Records section start
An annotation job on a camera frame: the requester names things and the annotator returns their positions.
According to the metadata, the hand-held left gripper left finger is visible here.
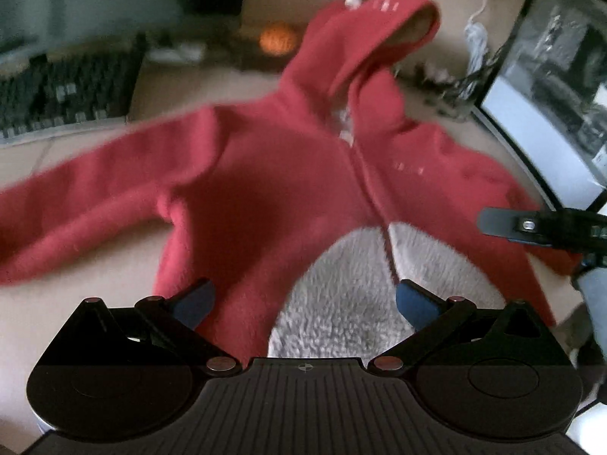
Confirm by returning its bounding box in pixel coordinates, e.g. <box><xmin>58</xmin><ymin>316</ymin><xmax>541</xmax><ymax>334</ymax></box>
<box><xmin>35</xmin><ymin>279</ymin><xmax>238</xmax><ymax>375</ymax></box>

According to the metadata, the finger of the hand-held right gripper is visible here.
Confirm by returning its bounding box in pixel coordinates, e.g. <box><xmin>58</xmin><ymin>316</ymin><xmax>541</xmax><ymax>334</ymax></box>
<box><xmin>477</xmin><ymin>207</ymin><xmax>563</xmax><ymax>248</ymax></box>

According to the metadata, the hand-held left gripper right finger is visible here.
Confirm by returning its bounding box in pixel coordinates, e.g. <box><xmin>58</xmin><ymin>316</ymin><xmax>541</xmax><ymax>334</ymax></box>
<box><xmin>373</xmin><ymin>279</ymin><xmax>577</xmax><ymax>376</ymax></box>

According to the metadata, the red and white fleece hoodie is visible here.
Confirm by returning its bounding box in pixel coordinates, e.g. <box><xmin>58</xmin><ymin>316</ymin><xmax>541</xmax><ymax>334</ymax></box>
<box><xmin>0</xmin><ymin>0</ymin><xmax>583</xmax><ymax>360</ymax></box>

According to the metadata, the black framed computer monitor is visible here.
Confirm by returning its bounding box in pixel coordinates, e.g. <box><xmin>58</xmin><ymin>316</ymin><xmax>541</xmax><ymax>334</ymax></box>
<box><xmin>473</xmin><ymin>0</ymin><xmax>607</xmax><ymax>215</ymax></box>

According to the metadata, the black keyboard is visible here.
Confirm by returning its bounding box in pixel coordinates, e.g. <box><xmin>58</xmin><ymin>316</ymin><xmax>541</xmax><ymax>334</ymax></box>
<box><xmin>0</xmin><ymin>33</ymin><xmax>147</xmax><ymax>147</ymax></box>

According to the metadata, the orange round object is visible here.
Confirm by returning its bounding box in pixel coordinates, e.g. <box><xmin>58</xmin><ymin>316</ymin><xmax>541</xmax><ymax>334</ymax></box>
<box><xmin>259</xmin><ymin>24</ymin><xmax>299</xmax><ymax>56</ymax></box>

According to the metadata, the dark computer monitor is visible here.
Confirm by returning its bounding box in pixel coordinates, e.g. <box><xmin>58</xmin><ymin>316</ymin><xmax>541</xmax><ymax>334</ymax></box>
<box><xmin>0</xmin><ymin>0</ymin><xmax>250</xmax><ymax>60</ymax></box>

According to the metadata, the white cable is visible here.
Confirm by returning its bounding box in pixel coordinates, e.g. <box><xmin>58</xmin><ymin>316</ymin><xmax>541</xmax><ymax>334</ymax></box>
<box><xmin>462</xmin><ymin>0</ymin><xmax>491</xmax><ymax>77</ymax></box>

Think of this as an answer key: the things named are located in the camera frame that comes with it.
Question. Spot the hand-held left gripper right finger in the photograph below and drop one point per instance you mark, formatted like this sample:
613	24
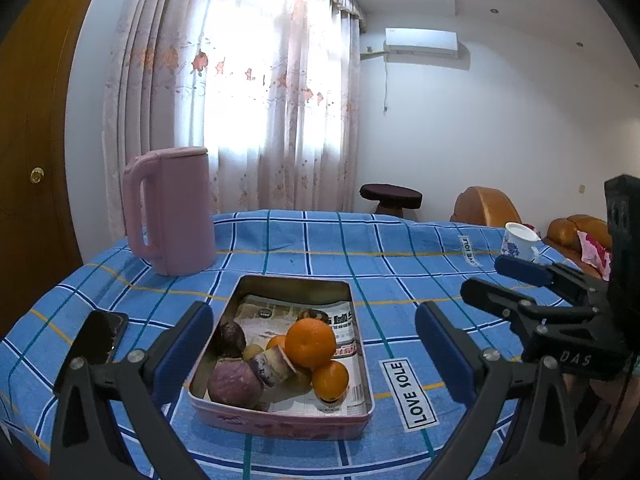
Records section end
* [About this exercise]
Give the count of lines in the listing that hold the word "camera", with no other text.

* [Task result]
2